Fischer to say sayonara to Japan

Japan issued a deportation order today against former world chess champion Bobby Fischer, who is wanted in the United States for defying sanctions, but his lawyer immediately filed an appeal, blocking the move.

A Japanese immigration official said Justice Minister Daizo Nozawa had rejected a previous appeal by Fischer against deportation, issued a deportation order and notified him of the order.

Fischer's request for refugee status had also been rejected, the official said.

Following a deportation order, a person would normally be sent to the home country, she said, but she declined to give details on Fischer.

Fischer's lawyer, Masako Suzuki, said she had filed with the Tokyo District Court for a cancellation of the deportation order and also filed for a suspension of the implementation of the order, told ABC.

Fischer became world chess champion in 1972 when he beat Spassky of the Soviet Union in a victory touted as a Cold War propaganda coup for the United States.

He lost the title three years later after chess officials rejected his conditions for defending his crown against Anatoly Karpov, also of the Soviet Union. Karpov became champion by default.

Fischer vanished after the 1992 match but resurfaced after the September 11, 2001 attacks on the United States to praise the attacks in an interview with a Philippine radio station.

His supporters say he renewed his U.S. passport in Switzerland in 1997 and never received a letter issued in December 2003 revoking it. They say U.S. officials have also acknowledged that he had not received such a letter.

U.S. State Department officials have said it took years for the legal process to catch up with him, informs Swisspolitics.

Immigration authorities can deport Fischer quickly and would normally return an individual to their home country, the immigration official said. She declined to give details of Fischer's case.

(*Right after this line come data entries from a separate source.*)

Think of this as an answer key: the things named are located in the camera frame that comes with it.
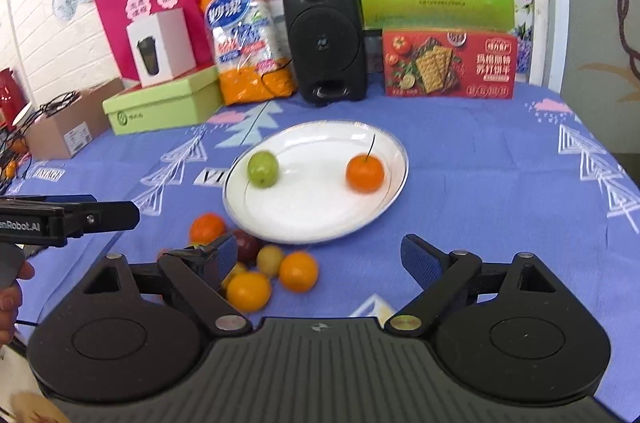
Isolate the tan longan fruit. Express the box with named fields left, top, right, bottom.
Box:
left=256, top=244, right=285, bottom=278
left=221, top=261, right=247, bottom=291

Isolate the orange tangerine with stem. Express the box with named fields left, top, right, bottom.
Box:
left=345, top=137, right=385, bottom=194

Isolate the black speaker cable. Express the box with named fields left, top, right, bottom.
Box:
left=258, top=57, right=296, bottom=100

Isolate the light green shoe box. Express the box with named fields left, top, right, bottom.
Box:
left=103, top=66, right=224, bottom=135

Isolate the white cup box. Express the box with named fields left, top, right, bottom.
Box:
left=126, top=8, right=196, bottom=87

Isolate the dark red plum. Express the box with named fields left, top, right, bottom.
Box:
left=233, top=229, right=264, bottom=266

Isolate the red kettle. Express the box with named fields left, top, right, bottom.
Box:
left=0, top=68, right=27, bottom=128

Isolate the orange paper cup package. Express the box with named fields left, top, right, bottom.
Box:
left=200, top=0, right=297, bottom=106

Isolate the brown cardboard box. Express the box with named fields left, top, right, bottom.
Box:
left=25, top=79, right=124, bottom=160

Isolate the yellow-orange kumquat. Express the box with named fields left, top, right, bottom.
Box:
left=227, top=271, right=272, bottom=313

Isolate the white round plate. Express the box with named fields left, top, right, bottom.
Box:
left=222, top=121, right=409, bottom=245

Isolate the red cracker box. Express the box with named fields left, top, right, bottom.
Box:
left=382, top=29, right=518, bottom=99

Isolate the small orange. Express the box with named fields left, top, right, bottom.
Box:
left=279, top=251, right=319, bottom=293

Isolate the person's left hand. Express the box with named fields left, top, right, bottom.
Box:
left=0, top=261, right=35, bottom=346

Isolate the black speaker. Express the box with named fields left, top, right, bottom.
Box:
left=283, top=0, right=368, bottom=105

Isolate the small green apple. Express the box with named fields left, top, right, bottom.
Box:
left=247, top=150, right=280, bottom=188

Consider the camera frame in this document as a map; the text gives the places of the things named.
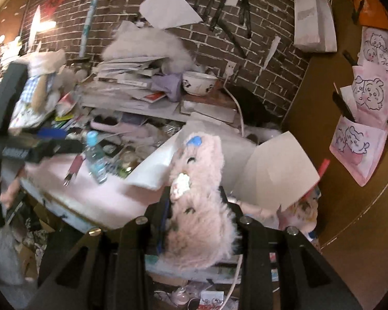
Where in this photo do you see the white paper bag on wall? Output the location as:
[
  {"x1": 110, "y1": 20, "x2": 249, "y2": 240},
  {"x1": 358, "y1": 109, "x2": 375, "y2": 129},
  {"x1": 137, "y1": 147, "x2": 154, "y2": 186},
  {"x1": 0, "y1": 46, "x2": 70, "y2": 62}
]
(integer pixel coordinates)
[{"x1": 294, "y1": 0, "x2": 338, "y2": 53}]

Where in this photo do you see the pink rectangular keychain tag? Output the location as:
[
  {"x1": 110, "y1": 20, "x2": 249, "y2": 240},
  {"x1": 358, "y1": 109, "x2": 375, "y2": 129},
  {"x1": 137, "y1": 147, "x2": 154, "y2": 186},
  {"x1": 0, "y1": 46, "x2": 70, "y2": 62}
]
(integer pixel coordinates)
[{"x1": 64, "y1": 153, "x2": 85, "y2": 187}]

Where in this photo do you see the stack of books and papers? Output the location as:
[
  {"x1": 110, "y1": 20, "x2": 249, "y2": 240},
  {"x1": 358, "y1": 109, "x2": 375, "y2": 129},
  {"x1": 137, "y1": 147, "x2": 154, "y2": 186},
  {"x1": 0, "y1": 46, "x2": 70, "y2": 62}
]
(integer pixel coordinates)
[{"x1": 80, "y1": 56, "x2": 167, "y2": 104}]

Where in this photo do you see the white panda bowl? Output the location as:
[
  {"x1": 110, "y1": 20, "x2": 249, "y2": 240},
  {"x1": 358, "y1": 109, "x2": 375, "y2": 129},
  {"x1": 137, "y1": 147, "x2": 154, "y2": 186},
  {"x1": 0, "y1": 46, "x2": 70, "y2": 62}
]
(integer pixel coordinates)
[{"x1": 182, "y1": 71, "x2": 217, "y2": 97}]

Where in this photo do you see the white fluffy fur pile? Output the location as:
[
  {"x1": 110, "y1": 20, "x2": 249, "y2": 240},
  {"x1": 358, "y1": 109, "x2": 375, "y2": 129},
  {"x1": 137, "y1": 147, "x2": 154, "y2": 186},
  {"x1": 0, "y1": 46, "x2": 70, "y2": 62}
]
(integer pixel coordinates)
[{"x1": 101, "y1": 21, "x2": 195, "y2": 74}]

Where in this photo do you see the pink fluffy plush toy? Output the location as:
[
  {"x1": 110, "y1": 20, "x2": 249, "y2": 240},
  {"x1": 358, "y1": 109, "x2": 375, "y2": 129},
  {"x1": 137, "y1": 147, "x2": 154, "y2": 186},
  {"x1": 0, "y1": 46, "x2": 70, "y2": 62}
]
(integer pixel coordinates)
[{"x1": 162, "y1": 132, "x2": 238, "y2": 271}]

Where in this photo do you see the pink white tissue pack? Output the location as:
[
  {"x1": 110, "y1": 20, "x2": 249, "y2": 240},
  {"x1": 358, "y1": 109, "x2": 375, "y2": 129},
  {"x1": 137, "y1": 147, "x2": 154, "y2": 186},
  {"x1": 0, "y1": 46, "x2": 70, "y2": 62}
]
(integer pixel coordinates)
[{"x1": 56, "y1": 91, "x2": 78, "y2": 117}]

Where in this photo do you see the light blue striped pole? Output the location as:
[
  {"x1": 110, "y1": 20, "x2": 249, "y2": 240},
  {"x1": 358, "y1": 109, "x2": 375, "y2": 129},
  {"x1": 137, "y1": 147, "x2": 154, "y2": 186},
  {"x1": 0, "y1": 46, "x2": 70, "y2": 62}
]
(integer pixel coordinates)
[{"x1": 78, "y1": 0, "x2": 98, "y2": 58}]

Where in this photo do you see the white paper sheet on wall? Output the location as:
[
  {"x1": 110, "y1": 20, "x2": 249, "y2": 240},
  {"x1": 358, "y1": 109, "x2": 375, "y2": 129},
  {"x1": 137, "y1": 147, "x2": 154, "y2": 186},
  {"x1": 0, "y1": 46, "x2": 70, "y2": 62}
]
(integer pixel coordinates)
[{"x1": 139, "y1": 0, "x2": 203, "y2": 29}]

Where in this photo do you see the purple cloth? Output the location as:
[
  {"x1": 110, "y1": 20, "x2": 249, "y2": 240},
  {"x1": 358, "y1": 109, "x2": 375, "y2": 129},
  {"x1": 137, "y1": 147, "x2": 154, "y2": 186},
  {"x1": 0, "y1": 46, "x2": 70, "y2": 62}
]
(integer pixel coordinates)
[{"x1": 151, "y1": 74, "x2": 183, "y2": 102}]

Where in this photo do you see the large plush doll plaid shirt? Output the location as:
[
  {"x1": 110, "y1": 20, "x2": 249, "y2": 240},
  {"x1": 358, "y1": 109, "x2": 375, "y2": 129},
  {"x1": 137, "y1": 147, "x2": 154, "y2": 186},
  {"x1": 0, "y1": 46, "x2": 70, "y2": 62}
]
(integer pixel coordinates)
[{"x1": 10, "y1": 50, "x2": 76, "y2": 129}]

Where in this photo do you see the pink hairbrush with black bristles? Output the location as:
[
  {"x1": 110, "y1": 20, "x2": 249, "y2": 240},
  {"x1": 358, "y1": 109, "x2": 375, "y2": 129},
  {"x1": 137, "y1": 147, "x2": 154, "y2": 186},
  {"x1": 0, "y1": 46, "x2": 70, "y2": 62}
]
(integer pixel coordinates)
[{"x1": 90, "y1": 115, "x2": 150, "y2": 138}]

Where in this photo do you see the brown box under bowl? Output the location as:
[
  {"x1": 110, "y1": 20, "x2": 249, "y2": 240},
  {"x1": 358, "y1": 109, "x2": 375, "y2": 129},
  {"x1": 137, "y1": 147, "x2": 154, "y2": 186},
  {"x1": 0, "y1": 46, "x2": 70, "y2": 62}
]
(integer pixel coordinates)
[{"x1": 180, "y1": 93, "x2": 237, "y2": 123}]

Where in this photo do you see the clear bottle with blue cap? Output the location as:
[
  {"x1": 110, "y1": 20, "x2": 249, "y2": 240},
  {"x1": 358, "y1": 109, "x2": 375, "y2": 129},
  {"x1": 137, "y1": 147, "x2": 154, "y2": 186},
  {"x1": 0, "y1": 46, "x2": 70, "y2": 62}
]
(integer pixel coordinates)
[{"x1": 85, "y1": 131, "x2": 108, "y2": 184}]

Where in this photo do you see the orange bag on wall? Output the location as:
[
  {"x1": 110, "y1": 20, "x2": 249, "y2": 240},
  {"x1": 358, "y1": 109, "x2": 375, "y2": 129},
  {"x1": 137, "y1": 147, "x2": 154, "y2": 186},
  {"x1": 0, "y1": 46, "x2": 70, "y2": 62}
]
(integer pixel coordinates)
[{"x1": 351, "y1": 0, "x2": 388, "y2": 31}]

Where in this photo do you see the pink cartoon hanging pocket organizer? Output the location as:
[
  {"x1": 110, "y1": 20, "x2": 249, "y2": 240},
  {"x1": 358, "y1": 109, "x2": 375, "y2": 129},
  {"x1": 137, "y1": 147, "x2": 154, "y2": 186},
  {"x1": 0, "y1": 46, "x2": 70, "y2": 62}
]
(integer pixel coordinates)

Fischer, 61, one of the chess world's great eccentrics, has been wanted at home since 1992, when he violated economic sanctions by going to Yugoslavia and winning $3 million (1.67 million pounds) in a chess match in which he beat old rival Boris Spassky.

Since his detention, Fischer has been trying to renounce his U.S. citizenship. However, he can only do that by speaking in person to a U.S. official, according to Reuters.